I eat dijon mustard on the Ezekiel bread. For some reason, my stomach can tolerate it. Now that I know that it has fat in it, I may reconsider using it again. I've had the mustard in my fridge forever and its still good. I dont know how long it takes for mustard to go bad.


----------



## Kathleen M. (Nov 16, 1999)

If it has fat in it, it wouldn't be very much for the amount you use. Fat is not entirely the enemy and you need some fat in your diet.
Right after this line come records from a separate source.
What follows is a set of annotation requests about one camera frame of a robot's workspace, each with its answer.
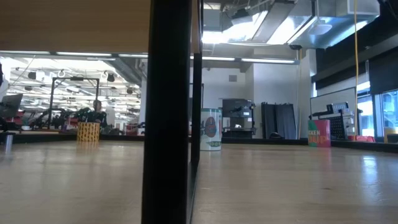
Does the person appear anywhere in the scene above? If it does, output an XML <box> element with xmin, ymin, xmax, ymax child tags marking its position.
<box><xmin>83</xmin><ymin>99</ymin><xmax>109</xmax><ymax>128</ymax></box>

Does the black pegboard cart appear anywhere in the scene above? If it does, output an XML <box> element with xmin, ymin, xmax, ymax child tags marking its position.
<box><xmin>309</xmin><ymin>101</ymin><xmax>356</xmax><ymax>141</ymax></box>

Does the black aluminium table frame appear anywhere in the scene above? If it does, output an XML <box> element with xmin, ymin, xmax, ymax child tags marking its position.
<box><xmin>0</xmin><ymin>132</ymin><xmax>398</xmax><ymax>154</ymax></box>

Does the white can, red green print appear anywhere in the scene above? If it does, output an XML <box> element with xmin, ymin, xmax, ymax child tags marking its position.
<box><xmin>200</xmin><ymin>108</ymin><xmax>223</xmax><ymax>152</ymax></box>

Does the grey metal post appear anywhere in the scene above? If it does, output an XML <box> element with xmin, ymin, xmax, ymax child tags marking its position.
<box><xmin>4</xmin><ymin>133</ymin><xmax>14</xmax><ymax>154</ymax></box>

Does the silver ceiling duct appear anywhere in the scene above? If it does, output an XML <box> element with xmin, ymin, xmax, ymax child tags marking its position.
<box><xmin>222</xmin><ymin>0</ymin><xmax>382</xmax><ymax>50</ymax></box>

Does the black gantry frame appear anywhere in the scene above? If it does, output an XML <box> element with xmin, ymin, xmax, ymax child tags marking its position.
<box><xmin>48</xmin><ymin>77</ymin><xmax>100</xmax><ymax>130</ymax></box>

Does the black shelf side frame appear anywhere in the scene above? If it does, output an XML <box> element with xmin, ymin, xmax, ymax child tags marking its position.
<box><xmin>141</xmin><ymin>0</ymin><xmax>205</xmax><ymax>224</ymax></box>

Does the ceiling strip light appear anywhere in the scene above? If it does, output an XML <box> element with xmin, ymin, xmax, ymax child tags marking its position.
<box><xmin>201</xmin><ymin>55</ymin><xmax>297</xmax><ymax>65</ymax></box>

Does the pink green soup can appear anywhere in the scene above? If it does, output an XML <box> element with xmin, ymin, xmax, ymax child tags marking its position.
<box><xmin>307</xmin><ymin>119</ymin><xmax>331</xmax><ymax>148</ymax></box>

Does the dark curtain panel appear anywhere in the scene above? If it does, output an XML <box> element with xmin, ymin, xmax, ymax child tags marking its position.
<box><xmin>261</xmin><ymin>101</ymin><xmax>297</xmax><ymax>140</ymax></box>

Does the wooden shelf board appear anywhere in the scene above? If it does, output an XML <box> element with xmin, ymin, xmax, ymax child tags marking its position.
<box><xmin>0</xmin><ymin>0</ymin><xmax>201</xmax><ymax>54</ymax></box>

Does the red low object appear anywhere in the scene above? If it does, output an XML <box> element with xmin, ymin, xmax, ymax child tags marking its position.
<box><xmin>347</xmin><ymin>134</ymin><xmax>376</xmax><ymax>143</ymax></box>

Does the dark computer monitor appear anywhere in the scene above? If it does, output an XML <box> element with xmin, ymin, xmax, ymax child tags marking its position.
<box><xmin>0</xmin><ymin>93</ymin><xmax>24</xmax><ymax>121</ymax></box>

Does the whiteboard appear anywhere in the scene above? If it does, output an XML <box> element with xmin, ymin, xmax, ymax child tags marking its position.
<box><xmin>310</xmin><ymin>86</ymin><xmax>357</xmax><ymax>121</ymax></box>

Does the white ceiling disc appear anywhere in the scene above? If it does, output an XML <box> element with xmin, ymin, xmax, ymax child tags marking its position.
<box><xmin>307</xmin><ymin>19</ymin><xmax>333</xmax><ymax>37</ymax></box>

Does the yellow object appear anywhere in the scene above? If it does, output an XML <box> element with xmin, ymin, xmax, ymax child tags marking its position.
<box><xmin>384</xmin><ymin>126</ymin><xmax>398</xmax><ymax>144</ymax></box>

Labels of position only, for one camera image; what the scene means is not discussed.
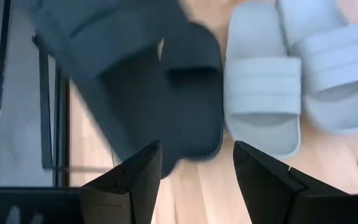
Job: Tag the wooden shelf with black frame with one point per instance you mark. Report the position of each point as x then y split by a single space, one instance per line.
62 140

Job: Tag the grey slide sandal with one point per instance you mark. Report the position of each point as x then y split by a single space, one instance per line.
337 62
259 84

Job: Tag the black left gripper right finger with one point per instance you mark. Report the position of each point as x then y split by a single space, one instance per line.
278 199

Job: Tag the black metal table frame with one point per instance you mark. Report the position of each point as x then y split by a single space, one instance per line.
46 109

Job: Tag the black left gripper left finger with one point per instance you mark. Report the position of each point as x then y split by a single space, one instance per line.
135 193

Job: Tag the black slide sandal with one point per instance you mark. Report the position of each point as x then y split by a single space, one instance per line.
194 102
104 46

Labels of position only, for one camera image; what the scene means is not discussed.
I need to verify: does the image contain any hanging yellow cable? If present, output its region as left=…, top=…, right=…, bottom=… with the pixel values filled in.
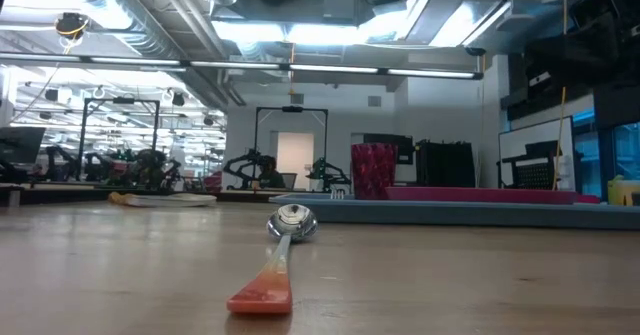
left=551, top=0, right=569, bottom=192

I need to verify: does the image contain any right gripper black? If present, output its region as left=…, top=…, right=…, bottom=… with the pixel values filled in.
left=524, top=0, right=640, bottom=97

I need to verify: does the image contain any white notebook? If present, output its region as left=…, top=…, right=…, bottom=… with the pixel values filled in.
left=108, top=191, right=218, bottom=209

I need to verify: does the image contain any blue plastic tray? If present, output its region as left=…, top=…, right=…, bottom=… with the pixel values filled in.
left=268, top=192, right=640, bottom=232

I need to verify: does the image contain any LED light bar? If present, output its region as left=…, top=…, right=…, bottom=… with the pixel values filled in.
left=0, top=52, right=485, bottom=81

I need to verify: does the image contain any yellow plastic container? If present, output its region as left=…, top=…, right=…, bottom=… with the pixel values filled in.
left=606, top=174, right=640, bottom=208

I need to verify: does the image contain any black cabinet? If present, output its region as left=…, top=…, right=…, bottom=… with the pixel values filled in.
left=414, top=139, right=477, bottom=189

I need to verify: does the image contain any black ceiling fixture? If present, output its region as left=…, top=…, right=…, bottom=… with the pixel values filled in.
left=54, top=11, right=92, bottom=40

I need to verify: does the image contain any pink round plate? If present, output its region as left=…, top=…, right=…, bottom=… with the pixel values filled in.
left=384, top=186, right=601, bottom=206

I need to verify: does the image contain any spoon with orange handle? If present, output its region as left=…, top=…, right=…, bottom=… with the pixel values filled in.
left=225, top=203, right=319, bottom=316

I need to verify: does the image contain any red translucent cup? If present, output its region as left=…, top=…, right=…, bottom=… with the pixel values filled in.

Look at the label, as long as the fat is from a vegetable oil, it should probably be OK for most people, given that 1 tablespoon goes a long way.K.------------------I have no financial, academic, or any other stake in any commercial product mentioned by me.And from the as if IBS isn't enough of a worry file...from New Scientist's Feedback column: photographed on the door of a ladies' loo in the Sequoia National Park in California by reader Liz Masterman: "Please keep door closed to discourage bears from entering."


----------



## Kathleen M. (Nov 16, 1999)

Went to the grey poupon web siteINGREDIENTS AND NUTRITIONAL INFORMATIONGrey Poupon Dijon MustardWater, Mustard Seed, Distilled Vinegar, Salt, White Wine, Citric Acid, Tartaric Acid, Spices. Nothing in that list has fat in it.K.------------------I have no financial, academic, or any other stake in any commercial product mentioned by me.And from the as if IBS isn't enough of a worry file...from New Scientist's Feedback column: photographed on the door of a ladies' loo in the Sequoia National Park in California by reader Liz Masterman: "Please keep door closed to discourage bears from entering."


----------



## BQ (May 22, 2000)

Lily, Not for nothing but I'd spring the $2.00 for a new jar. BQ


----------



## Imagica (Jan 14, 2001)

I buy the Pathmark brand it's the same as the GP but cheaper and just as tasty. Zero fat and zero calories!


----------



## saltycat20 (Jan 7, 2001)

I agree with the springing for a new jar. Most things at there best only have a 2 year shelf life. it is not worth taking the chance. Get rid of it and it is a good rule that if you have any question about a food, don't eat it. Most people in this country can afford to replace a jar of mustard and most food items. It you can afford a computer you can afford to throw away an old, questionable jar of mustard. Be well.


----------



## Guest (Feb 27, 2001)

Doesn't bother my stomach but it's not too nice to my reflux. No kind of mustard is.


----------



## Debbie Benning (Jan 25, 2001)

BQ: loved your response.Nicol: what do you mean it makes you bleed?Why?


----------



## Delta (Aug 17, 2000)

Hey thanks kmottus..... I guess I'm switching to Grey Poupon then. I don't try to eat low fat all the time but I definately watch what kinds of fat I eat. I'm also trying to follow the breast cancer prevention diet which recommends you use canola or olive oil and not any other kind of veggie oil.


----------



## Imagica (Jan 14, 2001)

Mason,Sorry to hear that. I have reflux too but luckily no problems with dijion though. Other mustards yes.


----------



## Elariel (Jan 1, 1999)

not sure about the dijon variety, but french's will keep almost a year on a shelf, not in the fridge ;p so will ketchup..(hubby is weird and refuses to put condiments in the fridge!)


----------



## Nicol (Aug 13, 2000)

Well it was in the fridge and I decided to put a little in my steak mix for steak sandwiches for supper. It was 2 hours later that I had excrutiating pain and bloody diarrhea. That was the worst reaction that I ever had in my entire life. I was in pain for about 5 hours and one of those hours was spent on the toilet.


----------